Post office has new pay system
- By Sara Michael
- Aug 15, 2003
Postal Service workers don't have old-fashioned time sheets anymore.
The Time and Attendance Collection System, completed last month, replaces five time-keeping systems and lets officials more closely manage the operations of the Postal Service's 700,000-plus employees.
"For the first time, we have the time and attendance information of all our employees in one location," said Donna Peak, vice president of finance and controller. "It's huge, with the number of employees and system users."
Eliminating all paper time sheets, the system relies on electronic badges that postal employees swipe when they begin the workday, start a certain operation or change locations.
"We were buried in paper to the point where storage was a problem in some respect," said John Behan, a Postal Service accountant in revenue and field accounting.
The $40 million project is expected to save the Postal Service money by reducing the staff who dealt with paper time sheets. "Time keeper" positions were entirely eliminated, reducing the workforce by nearly 1,000 people, Peak said. The return on investment is expected to be more than 70 percent, she said.
Postal officials also expect increased efficiency, because managers can track where employees are and when. "We know what they're doing," she said. "We can evaluate and analyze the productivity. We have aggregate information that we can do comparisons from one plant to another."

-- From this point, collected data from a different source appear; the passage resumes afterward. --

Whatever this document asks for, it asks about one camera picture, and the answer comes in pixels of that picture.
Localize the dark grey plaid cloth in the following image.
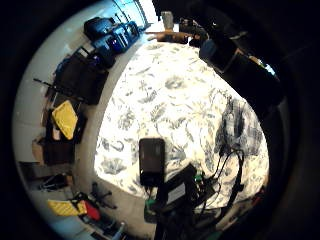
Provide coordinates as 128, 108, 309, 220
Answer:
214, 96, 265, 158

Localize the brown wooden furniture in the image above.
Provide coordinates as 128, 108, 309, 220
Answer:
145, 29, 195, 45

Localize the white blue floral tablecloth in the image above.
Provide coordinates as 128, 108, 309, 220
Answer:
93, 41, 270, 209

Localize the blue black equipment bag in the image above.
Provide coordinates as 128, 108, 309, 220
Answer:
83, 16, 142, 56

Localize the black smartphone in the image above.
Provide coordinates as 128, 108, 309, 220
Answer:
138, 137, 167, 187

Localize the black box with white label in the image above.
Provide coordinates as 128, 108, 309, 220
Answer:
155, 163, 202, 215

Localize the large black case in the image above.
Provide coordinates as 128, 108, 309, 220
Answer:
53, 53, 110, 106

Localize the black rod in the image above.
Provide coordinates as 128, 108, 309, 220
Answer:
32, 77, 86, 102

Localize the black chair base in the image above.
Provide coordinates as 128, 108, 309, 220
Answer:
90, 181, 118, 211

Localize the black crate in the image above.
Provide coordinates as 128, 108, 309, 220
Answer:
44, 109, 88, 167

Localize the red object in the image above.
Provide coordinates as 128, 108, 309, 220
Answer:
83, 199, 102, 222

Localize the brown cardboard box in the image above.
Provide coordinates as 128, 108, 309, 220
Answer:
31, 137, 46, 165

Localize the yellow sheet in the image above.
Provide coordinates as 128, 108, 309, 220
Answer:
46, 198, 88, 217

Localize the black cable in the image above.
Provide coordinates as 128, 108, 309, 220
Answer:
199, 147, 247, 224

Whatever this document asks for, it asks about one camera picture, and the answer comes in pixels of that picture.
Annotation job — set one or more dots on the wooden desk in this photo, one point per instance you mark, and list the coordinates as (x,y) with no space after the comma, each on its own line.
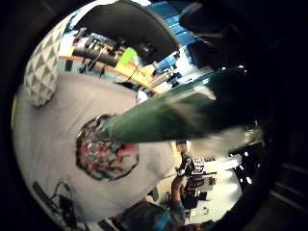
(106,68)

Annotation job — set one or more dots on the neon green object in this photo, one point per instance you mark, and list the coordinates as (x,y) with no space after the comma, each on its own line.
(126,57)

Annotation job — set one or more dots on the white marker cube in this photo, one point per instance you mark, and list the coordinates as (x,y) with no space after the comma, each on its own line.
(198,166)

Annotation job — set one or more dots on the grey triangle patterned cushion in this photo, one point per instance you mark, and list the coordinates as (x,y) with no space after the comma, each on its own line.
(43,67)

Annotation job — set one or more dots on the green cloth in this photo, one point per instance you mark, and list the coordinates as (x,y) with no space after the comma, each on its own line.
(150,122)

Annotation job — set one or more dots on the black office chair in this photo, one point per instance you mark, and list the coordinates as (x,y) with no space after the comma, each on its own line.
(128,25)

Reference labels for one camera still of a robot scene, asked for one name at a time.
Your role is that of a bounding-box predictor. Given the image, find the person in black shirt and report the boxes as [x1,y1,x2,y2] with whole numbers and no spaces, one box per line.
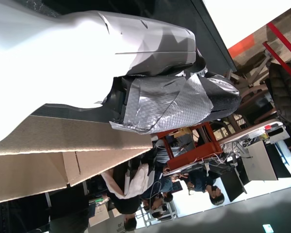
[108,189,143,233]

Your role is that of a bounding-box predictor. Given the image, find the red metal frame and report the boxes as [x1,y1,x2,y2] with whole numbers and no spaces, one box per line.
[262,21,291,83]

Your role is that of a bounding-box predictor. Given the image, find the white device with red button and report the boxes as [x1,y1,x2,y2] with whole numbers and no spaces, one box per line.
[254,122,291,144]

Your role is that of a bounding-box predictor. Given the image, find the person in white shirt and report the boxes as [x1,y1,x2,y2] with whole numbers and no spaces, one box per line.
[101,163,156,198]

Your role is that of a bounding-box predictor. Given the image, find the dark-haired seated person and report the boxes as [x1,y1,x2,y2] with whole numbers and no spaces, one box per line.
[184,167,225,207]

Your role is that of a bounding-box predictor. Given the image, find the black monitor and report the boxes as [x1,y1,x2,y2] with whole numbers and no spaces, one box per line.
[220,171,245,202]

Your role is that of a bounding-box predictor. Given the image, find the orange metal shelf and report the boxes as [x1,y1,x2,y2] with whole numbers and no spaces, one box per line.
[157,122,223,172]

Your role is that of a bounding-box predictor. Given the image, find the black puffer jacket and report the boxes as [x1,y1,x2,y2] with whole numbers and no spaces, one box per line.
[268,62,291,127]

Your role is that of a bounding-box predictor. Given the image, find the open cardboard box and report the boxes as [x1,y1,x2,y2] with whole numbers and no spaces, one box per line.
[0,115,153,204]

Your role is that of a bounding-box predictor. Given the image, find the wooden chair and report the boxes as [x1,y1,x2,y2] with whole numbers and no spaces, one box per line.
[229,52,277,122]

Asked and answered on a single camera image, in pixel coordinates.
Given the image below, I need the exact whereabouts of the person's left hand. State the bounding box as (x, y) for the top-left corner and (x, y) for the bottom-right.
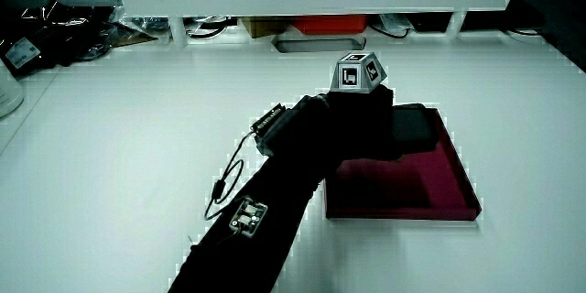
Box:
(250, 51), (404, 163)

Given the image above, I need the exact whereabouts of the black battery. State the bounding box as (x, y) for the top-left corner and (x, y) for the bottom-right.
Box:
(391, 103), (439, 155)

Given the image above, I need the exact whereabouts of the red square plate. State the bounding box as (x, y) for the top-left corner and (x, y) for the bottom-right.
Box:
(323, 106), (483, 222)

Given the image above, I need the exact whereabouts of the person's left forearm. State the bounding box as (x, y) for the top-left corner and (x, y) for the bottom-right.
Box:
(167, 153), (341, 293)

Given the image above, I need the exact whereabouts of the grey flat tray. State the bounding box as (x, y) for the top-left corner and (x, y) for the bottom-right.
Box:
(271, 35), (368, 54)

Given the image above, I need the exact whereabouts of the orange box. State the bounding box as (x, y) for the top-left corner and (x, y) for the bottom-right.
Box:
(289, 14), (370, 37)

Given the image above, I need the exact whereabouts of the brown cardboard box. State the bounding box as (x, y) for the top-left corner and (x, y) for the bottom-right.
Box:
(240, 16), (290, 39)

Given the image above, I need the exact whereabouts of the small grey sensor box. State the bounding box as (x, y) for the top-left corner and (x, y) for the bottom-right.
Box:
(228, 196), (269, 239)

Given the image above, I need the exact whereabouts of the pile of black plastic bags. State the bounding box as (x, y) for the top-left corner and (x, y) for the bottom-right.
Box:
(0, 3), (159, 78)

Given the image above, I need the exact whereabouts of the black cable with clear bag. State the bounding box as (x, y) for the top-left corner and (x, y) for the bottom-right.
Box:
(367, 12), (414, 40)

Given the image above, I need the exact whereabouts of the thin black sensor cable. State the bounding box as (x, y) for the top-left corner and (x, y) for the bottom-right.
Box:
(202, 131), (255, 222)

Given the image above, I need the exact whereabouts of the coiled black cable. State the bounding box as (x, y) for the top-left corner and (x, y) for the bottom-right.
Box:
(184, 16), (231, 40)

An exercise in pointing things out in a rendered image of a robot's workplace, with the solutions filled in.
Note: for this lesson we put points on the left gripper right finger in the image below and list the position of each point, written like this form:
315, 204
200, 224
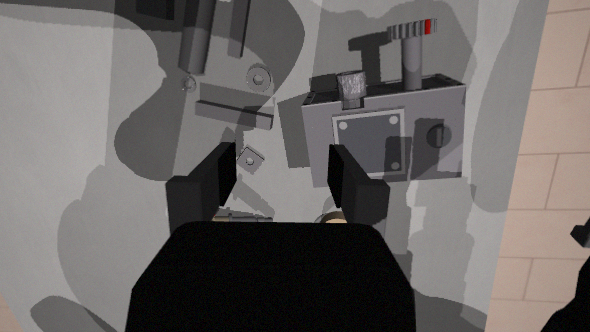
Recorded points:
362, 200

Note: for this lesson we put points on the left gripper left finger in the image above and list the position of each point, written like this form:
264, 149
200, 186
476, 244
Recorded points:
197, 196

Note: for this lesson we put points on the grey square washer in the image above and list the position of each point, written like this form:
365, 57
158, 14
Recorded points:
251, 168

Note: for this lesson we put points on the beige gear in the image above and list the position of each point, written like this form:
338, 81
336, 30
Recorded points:
241, 219

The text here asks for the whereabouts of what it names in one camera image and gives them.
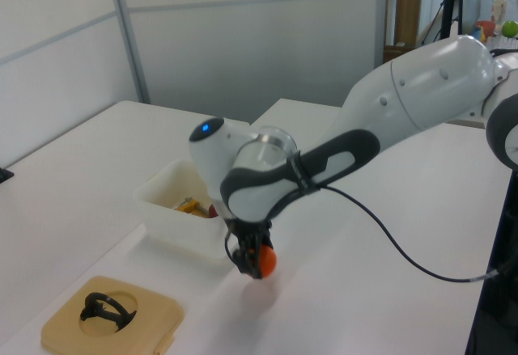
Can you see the wooden desk panel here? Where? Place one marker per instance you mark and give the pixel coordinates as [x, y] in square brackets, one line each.
[408, 15]

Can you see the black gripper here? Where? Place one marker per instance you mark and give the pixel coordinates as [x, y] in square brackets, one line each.
[247, 234]

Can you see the black robot stand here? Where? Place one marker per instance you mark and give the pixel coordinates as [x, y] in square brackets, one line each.
[495, 310]

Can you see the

Officials recognized a need nearly a decade ago, Peak said. In 1994, there was a massive crash of the Postal Source Data System, affecting the pay for 100,000 employees. "We knew the time was running out on that system," Peak said.
Research for the system began in 1997, when postal officials began testing products and the overall plan, Behan said. The new time system was rolled out in phases from February 2001 to July, beginning with the largest postal facilities. Smaller, rural offices that do not have Internet access use touchtone phones to enter data directly into the new system.